#### Records to use:

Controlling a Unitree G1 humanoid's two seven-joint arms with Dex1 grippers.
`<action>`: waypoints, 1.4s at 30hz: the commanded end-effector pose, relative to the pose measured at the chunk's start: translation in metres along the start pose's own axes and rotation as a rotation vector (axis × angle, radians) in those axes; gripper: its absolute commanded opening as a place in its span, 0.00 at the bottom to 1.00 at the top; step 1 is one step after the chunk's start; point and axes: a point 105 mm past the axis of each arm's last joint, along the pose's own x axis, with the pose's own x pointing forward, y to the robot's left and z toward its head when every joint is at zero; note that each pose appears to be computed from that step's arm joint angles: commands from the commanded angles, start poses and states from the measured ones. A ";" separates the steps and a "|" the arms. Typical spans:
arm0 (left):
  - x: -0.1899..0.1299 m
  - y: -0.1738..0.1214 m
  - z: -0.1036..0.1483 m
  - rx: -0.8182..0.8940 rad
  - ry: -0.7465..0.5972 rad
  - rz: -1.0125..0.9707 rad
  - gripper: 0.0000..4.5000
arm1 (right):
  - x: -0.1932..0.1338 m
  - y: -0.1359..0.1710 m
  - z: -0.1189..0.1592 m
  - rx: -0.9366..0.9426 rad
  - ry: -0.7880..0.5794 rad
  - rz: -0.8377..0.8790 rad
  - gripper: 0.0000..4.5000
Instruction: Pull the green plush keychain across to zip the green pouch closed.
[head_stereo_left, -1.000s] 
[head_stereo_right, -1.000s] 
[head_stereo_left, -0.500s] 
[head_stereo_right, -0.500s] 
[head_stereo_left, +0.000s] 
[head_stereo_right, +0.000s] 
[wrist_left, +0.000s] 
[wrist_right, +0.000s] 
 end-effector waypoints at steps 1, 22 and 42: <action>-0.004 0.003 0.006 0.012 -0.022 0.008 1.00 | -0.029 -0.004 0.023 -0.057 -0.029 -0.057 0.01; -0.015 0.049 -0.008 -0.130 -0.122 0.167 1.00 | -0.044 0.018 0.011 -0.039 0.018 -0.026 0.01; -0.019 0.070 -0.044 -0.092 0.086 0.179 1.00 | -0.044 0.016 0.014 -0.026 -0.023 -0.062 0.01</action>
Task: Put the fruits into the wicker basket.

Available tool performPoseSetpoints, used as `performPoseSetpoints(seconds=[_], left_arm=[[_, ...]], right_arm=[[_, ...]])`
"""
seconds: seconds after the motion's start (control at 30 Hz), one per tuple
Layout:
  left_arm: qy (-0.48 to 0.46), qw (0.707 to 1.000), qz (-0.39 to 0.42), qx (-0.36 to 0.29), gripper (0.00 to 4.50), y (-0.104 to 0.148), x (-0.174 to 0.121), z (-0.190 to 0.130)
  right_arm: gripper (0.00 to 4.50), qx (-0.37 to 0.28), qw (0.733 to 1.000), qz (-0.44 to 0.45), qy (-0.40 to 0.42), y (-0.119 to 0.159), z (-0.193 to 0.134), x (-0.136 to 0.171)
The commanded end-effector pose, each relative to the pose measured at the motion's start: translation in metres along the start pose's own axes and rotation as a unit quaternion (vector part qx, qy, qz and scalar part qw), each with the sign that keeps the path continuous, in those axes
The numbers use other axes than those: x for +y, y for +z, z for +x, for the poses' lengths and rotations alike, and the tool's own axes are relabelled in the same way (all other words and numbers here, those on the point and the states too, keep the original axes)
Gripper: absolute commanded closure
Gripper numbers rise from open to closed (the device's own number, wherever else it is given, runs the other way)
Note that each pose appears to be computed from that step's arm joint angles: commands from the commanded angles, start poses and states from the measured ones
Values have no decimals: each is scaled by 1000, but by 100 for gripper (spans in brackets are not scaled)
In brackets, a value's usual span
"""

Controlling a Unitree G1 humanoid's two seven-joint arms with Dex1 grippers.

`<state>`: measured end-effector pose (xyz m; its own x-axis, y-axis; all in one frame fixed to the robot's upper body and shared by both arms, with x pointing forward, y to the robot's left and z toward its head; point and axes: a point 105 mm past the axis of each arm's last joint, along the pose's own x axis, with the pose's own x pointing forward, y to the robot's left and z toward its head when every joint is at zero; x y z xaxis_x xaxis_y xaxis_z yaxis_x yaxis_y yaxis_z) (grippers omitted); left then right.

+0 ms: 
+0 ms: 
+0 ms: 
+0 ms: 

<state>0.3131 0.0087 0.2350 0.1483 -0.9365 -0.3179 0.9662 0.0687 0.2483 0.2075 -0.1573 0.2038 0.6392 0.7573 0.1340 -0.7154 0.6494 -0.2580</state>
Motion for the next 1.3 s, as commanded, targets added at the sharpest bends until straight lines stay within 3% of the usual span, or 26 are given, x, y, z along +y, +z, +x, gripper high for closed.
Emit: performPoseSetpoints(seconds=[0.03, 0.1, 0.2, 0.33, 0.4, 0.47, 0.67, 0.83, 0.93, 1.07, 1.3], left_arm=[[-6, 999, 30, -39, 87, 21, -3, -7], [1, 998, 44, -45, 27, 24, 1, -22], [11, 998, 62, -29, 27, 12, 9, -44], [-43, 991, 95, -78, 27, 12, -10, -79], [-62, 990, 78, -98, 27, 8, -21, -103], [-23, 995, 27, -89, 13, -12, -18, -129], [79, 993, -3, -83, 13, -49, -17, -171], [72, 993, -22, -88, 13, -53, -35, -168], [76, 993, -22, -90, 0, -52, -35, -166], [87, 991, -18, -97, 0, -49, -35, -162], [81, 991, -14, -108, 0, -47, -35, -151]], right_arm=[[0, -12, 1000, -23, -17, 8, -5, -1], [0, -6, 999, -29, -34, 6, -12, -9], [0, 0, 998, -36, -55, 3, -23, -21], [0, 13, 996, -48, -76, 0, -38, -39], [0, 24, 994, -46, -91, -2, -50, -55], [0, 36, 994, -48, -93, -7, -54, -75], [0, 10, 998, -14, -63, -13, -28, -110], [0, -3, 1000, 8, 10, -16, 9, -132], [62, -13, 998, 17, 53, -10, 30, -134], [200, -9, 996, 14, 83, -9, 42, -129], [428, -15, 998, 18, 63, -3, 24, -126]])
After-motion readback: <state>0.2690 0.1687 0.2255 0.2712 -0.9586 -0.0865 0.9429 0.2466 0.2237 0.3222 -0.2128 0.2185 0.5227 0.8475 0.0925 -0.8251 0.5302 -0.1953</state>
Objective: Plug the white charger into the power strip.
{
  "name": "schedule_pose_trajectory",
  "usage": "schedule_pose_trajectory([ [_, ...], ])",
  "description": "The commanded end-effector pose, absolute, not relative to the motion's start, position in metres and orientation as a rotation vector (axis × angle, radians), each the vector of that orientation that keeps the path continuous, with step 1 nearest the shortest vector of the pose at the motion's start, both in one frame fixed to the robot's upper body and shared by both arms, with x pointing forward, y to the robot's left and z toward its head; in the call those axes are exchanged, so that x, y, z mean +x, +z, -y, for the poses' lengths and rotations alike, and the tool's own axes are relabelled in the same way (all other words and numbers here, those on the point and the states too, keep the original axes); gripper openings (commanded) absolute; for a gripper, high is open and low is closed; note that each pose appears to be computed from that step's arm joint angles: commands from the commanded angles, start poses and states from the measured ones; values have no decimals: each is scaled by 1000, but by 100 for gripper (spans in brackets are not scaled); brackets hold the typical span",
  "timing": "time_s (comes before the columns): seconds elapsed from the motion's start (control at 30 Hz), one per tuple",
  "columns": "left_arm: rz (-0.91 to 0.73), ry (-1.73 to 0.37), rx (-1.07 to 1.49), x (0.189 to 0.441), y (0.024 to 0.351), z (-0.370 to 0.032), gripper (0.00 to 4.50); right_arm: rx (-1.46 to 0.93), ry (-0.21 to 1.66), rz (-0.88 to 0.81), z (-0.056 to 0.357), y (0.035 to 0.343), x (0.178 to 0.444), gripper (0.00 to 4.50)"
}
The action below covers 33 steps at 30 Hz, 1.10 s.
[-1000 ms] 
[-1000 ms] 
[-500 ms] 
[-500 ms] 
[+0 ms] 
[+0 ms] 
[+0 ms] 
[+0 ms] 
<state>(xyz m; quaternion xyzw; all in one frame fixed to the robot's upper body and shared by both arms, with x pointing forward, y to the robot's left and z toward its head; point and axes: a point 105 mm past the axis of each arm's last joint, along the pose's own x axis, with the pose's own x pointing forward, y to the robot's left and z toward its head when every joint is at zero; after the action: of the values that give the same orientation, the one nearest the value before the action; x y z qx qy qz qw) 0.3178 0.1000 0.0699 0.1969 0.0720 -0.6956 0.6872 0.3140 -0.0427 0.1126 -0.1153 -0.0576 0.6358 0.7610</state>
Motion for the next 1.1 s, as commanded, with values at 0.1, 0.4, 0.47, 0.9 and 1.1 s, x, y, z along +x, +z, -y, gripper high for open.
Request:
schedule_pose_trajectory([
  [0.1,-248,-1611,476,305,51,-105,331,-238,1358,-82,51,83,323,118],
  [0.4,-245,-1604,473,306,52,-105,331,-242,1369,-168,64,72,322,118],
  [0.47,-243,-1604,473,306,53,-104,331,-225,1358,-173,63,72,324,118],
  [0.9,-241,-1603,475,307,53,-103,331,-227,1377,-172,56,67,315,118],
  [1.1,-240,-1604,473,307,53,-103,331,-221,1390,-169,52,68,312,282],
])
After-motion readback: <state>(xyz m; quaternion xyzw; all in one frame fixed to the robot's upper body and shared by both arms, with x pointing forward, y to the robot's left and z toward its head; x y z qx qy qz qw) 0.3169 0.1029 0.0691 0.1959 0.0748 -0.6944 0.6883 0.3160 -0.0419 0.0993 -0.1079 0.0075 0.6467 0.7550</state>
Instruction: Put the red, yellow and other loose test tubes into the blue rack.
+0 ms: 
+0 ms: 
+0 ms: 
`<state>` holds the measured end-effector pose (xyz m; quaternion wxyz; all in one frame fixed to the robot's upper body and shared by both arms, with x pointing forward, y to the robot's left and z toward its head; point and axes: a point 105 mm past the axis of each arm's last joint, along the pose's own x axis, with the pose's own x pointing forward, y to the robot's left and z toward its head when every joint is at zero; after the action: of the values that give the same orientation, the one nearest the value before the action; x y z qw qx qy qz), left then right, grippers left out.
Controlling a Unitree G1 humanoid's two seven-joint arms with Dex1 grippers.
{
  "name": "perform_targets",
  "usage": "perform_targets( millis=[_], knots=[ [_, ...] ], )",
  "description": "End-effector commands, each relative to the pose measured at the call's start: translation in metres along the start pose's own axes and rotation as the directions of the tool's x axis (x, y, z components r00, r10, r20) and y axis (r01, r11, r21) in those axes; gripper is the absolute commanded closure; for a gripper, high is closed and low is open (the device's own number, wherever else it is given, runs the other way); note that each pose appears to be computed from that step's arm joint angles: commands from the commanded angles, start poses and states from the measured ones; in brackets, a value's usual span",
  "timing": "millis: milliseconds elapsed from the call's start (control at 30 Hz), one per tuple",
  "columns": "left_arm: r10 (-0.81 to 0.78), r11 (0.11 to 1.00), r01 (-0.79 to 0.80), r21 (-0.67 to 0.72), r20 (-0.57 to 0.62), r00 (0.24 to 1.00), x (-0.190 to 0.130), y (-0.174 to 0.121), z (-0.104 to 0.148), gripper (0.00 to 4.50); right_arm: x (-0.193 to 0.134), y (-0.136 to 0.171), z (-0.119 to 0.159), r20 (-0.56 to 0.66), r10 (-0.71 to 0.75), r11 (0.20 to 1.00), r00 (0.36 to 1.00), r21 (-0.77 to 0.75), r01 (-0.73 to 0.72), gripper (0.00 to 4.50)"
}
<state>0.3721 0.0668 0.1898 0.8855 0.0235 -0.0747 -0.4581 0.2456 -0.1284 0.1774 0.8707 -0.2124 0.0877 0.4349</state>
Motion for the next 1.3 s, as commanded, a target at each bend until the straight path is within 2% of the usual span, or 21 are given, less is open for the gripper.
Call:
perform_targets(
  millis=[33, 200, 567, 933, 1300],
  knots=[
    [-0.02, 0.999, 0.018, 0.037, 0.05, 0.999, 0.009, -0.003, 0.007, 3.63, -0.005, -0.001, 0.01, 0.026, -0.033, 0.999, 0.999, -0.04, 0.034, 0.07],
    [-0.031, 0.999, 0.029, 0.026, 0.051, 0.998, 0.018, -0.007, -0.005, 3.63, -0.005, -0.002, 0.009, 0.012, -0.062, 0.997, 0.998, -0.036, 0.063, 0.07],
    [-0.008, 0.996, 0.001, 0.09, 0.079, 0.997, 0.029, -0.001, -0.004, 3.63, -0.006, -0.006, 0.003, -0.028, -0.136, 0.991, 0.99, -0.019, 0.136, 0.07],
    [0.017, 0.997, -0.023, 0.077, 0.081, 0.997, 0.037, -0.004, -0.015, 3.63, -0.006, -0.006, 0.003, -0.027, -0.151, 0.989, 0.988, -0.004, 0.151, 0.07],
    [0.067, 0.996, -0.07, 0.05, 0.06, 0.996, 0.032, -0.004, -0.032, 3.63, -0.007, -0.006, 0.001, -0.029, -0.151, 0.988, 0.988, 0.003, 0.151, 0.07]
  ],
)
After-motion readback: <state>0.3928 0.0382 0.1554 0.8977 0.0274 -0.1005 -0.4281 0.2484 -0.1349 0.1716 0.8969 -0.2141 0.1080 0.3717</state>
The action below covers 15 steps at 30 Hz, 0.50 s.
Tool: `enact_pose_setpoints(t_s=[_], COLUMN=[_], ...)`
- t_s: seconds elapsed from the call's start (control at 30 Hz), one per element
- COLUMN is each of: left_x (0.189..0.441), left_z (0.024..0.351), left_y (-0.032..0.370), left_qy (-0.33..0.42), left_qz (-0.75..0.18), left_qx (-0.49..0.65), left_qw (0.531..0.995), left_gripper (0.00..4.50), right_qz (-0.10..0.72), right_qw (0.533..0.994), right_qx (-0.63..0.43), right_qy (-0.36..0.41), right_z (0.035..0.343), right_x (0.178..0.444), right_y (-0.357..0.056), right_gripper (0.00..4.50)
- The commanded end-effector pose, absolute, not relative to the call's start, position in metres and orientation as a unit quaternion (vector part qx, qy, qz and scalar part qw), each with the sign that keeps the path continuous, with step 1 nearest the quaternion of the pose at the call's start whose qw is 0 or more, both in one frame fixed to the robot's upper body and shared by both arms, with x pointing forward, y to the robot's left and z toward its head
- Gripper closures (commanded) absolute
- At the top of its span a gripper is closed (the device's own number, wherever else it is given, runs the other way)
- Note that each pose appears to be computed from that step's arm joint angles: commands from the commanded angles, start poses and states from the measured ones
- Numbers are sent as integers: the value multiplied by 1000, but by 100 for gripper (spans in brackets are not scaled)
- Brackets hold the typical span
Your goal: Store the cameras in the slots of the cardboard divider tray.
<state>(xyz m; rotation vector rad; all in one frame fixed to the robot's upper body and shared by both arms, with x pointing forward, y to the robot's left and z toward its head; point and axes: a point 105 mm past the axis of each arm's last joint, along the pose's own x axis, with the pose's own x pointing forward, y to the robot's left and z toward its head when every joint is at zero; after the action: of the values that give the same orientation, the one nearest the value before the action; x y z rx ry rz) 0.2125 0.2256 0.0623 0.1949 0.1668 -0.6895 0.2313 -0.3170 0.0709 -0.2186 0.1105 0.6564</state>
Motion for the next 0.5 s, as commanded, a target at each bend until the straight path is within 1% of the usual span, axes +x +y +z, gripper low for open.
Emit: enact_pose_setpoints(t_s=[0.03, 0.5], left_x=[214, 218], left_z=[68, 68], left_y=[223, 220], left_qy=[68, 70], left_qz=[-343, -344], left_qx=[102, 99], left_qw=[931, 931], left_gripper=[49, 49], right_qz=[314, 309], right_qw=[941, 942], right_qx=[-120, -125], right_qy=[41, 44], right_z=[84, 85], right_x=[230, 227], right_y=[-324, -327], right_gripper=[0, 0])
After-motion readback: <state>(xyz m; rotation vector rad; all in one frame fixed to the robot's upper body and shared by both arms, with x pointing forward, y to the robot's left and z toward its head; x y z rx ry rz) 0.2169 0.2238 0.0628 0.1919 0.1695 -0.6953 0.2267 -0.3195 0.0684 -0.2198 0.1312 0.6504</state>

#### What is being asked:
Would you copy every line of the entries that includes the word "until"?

#### Response area:
Motion for the next 1.3 s, as commanded, targets added at the sharpest bends until straight lines stay within 3% of the usual span, or 26 are given, x, y, z along +y, +z, +x, gripper high for closed.
Motion for the next 1.3 s, as commanded, a target at each bend until the straight path is within 2% of the usual span, or 21 are given, less is open for the gripper.
Motion for the next 0.5 s, as commanded, a target at each bend until the straight path is within 1% of the usual span, axes +x +y +z, gripper low for open.

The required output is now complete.